» WORK ORDER
Do not include the pictures; repeat the rest of the data exactly.

» DATA BELOW
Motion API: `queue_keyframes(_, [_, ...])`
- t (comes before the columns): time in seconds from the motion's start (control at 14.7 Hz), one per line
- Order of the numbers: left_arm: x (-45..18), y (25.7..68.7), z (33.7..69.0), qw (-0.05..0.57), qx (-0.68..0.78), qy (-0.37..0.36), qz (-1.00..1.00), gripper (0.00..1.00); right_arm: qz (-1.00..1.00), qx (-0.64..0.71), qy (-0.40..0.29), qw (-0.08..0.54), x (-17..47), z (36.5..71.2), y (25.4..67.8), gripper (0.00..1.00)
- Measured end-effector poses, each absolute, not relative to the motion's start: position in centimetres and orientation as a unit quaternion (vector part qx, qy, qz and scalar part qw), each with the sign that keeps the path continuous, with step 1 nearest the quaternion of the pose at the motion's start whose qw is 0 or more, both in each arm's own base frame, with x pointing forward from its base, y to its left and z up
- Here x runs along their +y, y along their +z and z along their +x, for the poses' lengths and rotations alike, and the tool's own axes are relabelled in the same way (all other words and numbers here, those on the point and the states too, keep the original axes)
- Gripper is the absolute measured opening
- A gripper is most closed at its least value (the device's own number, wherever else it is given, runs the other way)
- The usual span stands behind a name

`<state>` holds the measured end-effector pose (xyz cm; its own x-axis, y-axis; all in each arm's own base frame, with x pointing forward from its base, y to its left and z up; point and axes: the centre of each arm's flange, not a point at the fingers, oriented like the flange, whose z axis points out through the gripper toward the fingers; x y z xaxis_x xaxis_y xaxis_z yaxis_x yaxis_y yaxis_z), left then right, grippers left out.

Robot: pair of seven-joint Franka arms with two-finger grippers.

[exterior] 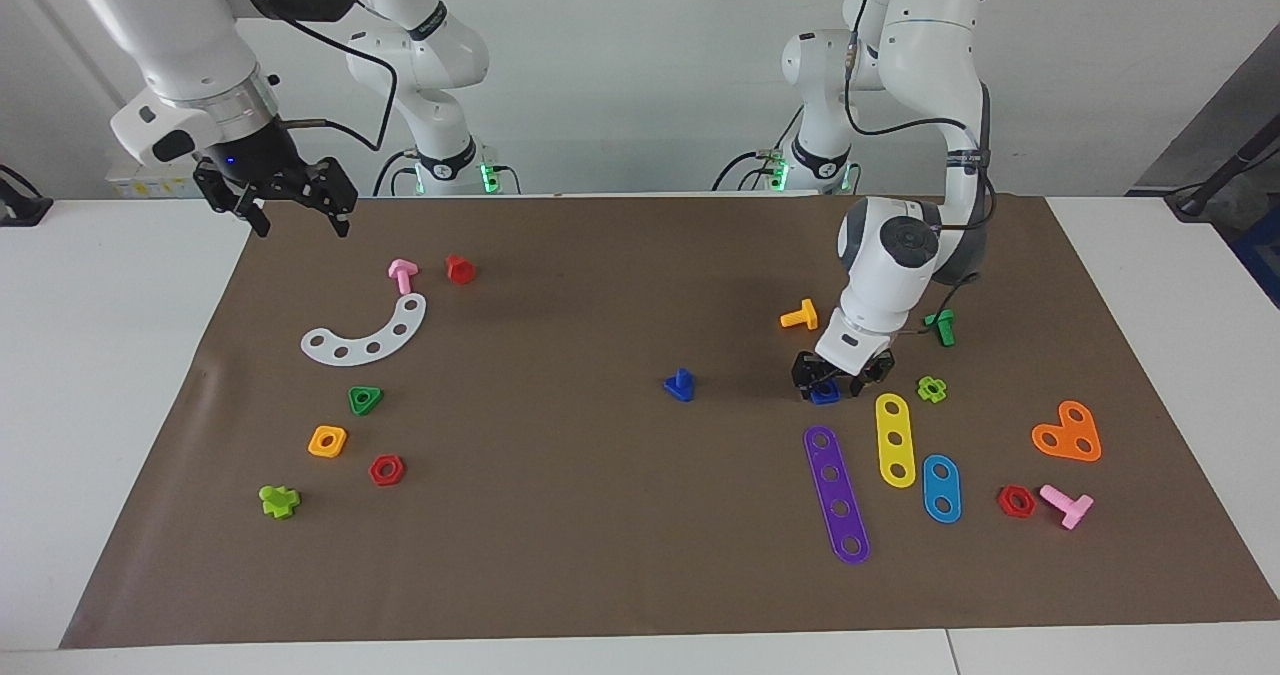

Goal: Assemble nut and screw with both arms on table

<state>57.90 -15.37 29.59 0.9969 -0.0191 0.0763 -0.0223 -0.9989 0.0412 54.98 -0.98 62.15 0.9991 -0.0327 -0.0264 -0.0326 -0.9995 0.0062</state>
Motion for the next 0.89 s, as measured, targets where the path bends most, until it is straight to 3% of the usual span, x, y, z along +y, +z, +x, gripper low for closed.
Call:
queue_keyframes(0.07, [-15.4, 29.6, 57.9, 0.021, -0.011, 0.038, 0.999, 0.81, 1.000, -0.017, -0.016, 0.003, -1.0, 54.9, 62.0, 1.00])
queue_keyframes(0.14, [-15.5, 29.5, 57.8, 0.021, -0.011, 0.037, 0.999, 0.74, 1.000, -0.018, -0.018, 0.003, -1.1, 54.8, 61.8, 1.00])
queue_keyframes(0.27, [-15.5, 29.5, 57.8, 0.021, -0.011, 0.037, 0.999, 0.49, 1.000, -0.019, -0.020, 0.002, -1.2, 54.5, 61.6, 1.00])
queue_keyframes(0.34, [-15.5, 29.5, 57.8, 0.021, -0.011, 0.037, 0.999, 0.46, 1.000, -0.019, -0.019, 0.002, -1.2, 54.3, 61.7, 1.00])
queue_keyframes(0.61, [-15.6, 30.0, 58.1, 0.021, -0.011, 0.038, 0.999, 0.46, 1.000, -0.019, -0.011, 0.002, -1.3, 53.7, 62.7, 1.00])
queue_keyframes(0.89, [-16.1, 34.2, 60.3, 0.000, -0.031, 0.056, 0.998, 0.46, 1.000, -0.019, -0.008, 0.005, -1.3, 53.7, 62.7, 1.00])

» THE ANSWER
Motion API: `queue_keyframes(_, [_, ...])`
- t (comes before the columns): time in seconds from the motion's start (control at 14.7 Hz), one per line
- Order of the numbers: left_arm: x (-45..18), y (25.7..68.7), z (33.7..69.0), qw (-0.05..0.57), qx (-0.68..0.78), qy (-0.37..0.36), qz (-1.00..1.00), gripper (0.00..1.00); right_arm: qz (-1.00..1.00), qx (-0.64..0.71), qy (-0.40..0.29), qw (-0.08..0.54), x (-17..47), z (36.5..71.2), y (25.4..67.8), gripper (0.00..1.00)
- Measured end-effector poses, each absolute, not relative to the motion's start: position in centimetres and orientation as a unit quaternion (vector part qx, qy, qz and scalar part qw), each with the sign that keeps the path continuous, with step 1 nearest the quaternion of the pose at the motion's start whose qw is 0 or more, both in each arm's own base frame, with x pointing forward from its base, y to its left and z up
- Here x runs along their +y, y along their +z and z along their +x, for the poses' lengths and rotations alike, and the tool's own axes are relabelled in the same way (all other words and numbers here, those on the point and the states too, keep the original axes)
- Gripper is the absolute measured opening
- A gripper is most closed at its least value (the device's own number, wherever else it is given, runs the other way)
- The usual span stands behind a name

`<state>` holds the measured end-effector pose (xyz cm; its own x-axis, y-axis; all in each arm's own base frame, with x pointing forward from its base, y to its left and z up; point and axes: the centre of each arm's flange, not a point at the fingers, oriented like the flange, whose z axis points out through the gripper toward the fingers; x y z xaxis_x xaxis_y xaxis_z yaxis_x yaxis_y yaxis_z), left then right, grippers left out.

Robot: pair of seven-joint Franka arms with two-finger grippers.

[exterior] 

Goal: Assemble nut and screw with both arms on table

<state>57.90 -15.37 29.59 0.9969 -0.0191 0.0763 -0.0223 -0.9989 0.0412 54.98 -0.98 62.15 0.9991 -0.0327 -0.0264 -0.0326 -0.9995 0.0062</state>
Motion for the next 0.89 s, as measured, targets where the path bends most, until it is straight to 3% of the usual span, x, y, z along +y, +z, +x, gripper low for closed.
Call:
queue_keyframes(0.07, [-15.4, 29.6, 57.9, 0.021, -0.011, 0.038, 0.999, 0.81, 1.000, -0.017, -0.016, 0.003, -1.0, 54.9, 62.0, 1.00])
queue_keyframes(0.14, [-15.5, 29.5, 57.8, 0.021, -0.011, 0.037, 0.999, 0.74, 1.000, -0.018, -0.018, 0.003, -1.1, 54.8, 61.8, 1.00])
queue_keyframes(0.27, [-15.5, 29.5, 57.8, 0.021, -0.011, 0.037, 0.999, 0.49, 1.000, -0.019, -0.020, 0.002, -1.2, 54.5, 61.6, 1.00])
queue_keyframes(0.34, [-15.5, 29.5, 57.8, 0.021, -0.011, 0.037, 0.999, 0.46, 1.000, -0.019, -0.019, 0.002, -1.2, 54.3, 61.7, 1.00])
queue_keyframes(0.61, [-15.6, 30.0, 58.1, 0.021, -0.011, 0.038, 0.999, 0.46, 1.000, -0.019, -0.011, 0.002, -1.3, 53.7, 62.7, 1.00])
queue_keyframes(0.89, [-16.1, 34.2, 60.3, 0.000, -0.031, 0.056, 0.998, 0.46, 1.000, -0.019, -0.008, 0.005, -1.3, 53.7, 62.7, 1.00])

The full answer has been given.